- _Exercise_
Present the count of lines in the entries below that hold "camera", and present nothing else.

- _Material for this task_
################

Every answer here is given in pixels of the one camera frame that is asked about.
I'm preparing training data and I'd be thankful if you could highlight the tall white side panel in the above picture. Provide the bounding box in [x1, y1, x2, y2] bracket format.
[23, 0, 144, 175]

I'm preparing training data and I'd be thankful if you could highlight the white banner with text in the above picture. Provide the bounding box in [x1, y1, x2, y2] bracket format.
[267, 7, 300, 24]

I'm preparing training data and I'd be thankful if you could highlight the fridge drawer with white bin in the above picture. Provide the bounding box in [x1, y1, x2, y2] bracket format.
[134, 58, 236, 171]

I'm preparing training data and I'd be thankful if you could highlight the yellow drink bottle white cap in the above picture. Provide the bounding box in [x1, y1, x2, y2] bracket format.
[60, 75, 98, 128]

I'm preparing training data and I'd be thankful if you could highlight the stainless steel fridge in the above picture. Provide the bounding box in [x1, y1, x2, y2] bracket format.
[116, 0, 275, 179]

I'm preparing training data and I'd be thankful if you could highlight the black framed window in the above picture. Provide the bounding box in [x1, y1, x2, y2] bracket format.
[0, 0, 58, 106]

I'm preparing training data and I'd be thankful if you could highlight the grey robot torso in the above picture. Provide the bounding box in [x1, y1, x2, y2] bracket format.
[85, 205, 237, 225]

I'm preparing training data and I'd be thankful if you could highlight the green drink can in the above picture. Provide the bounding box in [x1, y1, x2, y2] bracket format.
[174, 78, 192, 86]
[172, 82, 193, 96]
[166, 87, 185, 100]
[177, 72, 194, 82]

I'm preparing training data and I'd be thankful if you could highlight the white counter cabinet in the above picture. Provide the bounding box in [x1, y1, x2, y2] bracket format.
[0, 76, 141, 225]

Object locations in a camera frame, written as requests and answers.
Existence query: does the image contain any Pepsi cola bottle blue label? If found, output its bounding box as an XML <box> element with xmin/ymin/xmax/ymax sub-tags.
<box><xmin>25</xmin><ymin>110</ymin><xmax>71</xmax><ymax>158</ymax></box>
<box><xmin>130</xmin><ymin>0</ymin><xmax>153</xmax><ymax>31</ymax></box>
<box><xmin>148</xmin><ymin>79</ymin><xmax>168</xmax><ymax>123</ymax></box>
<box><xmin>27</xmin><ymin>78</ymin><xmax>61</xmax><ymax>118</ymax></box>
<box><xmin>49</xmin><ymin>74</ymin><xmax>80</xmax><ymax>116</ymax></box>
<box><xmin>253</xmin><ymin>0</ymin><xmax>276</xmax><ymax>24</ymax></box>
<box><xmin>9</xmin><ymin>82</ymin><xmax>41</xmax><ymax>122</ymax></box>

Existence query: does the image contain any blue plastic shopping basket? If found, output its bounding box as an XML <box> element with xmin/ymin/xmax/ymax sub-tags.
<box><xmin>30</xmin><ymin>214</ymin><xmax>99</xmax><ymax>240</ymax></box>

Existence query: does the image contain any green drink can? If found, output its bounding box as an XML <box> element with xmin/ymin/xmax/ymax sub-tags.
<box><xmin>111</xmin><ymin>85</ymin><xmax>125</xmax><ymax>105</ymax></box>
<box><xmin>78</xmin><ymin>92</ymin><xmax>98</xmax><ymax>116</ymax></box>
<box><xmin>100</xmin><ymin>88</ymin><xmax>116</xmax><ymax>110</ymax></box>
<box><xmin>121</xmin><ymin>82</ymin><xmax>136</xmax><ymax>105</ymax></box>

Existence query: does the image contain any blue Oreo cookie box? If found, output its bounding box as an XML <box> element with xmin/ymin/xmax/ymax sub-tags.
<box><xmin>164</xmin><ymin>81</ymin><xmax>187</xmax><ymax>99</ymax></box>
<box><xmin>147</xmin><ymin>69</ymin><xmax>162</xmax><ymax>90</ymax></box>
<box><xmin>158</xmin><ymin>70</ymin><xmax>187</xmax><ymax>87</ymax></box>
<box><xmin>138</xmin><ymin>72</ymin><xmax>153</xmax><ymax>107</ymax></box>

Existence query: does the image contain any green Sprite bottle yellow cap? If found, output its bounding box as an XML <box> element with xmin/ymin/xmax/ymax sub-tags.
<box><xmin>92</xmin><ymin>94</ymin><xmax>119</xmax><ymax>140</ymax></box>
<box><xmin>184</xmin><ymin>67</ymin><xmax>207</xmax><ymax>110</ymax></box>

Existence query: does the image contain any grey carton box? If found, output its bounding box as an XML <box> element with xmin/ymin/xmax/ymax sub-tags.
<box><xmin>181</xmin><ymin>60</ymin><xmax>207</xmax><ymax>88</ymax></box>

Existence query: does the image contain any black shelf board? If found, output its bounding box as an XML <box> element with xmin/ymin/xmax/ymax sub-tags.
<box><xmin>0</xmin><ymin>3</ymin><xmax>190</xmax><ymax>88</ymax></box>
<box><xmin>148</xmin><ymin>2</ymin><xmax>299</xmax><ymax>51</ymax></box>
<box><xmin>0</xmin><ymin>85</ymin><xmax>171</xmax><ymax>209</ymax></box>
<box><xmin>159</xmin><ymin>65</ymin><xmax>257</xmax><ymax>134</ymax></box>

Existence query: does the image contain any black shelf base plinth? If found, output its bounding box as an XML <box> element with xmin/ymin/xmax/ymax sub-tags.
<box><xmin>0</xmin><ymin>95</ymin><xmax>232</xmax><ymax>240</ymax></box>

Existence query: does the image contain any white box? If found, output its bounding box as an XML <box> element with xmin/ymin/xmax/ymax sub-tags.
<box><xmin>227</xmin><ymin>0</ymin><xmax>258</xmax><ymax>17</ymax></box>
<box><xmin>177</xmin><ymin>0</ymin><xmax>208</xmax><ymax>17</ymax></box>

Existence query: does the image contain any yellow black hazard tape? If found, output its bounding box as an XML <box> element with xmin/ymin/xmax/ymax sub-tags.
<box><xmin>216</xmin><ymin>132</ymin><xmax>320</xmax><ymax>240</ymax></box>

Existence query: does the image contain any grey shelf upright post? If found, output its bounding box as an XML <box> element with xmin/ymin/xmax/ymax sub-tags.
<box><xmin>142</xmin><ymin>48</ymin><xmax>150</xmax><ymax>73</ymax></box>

################

- _Written answer_
2